#### TASK REQUIREMENTS:
Copy every line below that has the word "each" in it.

#### RAW DATA:
────────────────

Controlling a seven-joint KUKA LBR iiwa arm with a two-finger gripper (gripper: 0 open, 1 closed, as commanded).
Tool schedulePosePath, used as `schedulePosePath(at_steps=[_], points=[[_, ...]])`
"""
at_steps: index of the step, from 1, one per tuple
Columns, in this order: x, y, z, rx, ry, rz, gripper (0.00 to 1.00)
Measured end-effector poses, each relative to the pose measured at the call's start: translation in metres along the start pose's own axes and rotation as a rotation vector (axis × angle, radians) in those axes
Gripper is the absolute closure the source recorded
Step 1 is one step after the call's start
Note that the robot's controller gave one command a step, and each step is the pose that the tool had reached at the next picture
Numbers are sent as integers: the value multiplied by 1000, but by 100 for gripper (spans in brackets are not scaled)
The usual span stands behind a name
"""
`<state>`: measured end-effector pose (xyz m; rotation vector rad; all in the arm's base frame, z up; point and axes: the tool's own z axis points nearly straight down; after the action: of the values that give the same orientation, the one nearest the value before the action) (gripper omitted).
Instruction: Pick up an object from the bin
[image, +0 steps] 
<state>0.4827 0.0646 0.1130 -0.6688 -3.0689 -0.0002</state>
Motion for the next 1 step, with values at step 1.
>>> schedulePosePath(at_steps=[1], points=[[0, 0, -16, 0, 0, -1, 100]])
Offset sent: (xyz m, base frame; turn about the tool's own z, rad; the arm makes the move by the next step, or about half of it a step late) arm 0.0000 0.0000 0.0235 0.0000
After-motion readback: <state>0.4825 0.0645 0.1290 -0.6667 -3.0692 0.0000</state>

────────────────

#### FINISHED EXERCISE:
Measured end-effector poses, each relative to the pose measured at the call's start: translation in metres along the start pose's own axes and rotation as a rotation vector (axis × angle, radians) in those axes
Note that the robot's controller gave one command a step, and each step is the pose that the tool had reached at the next picture

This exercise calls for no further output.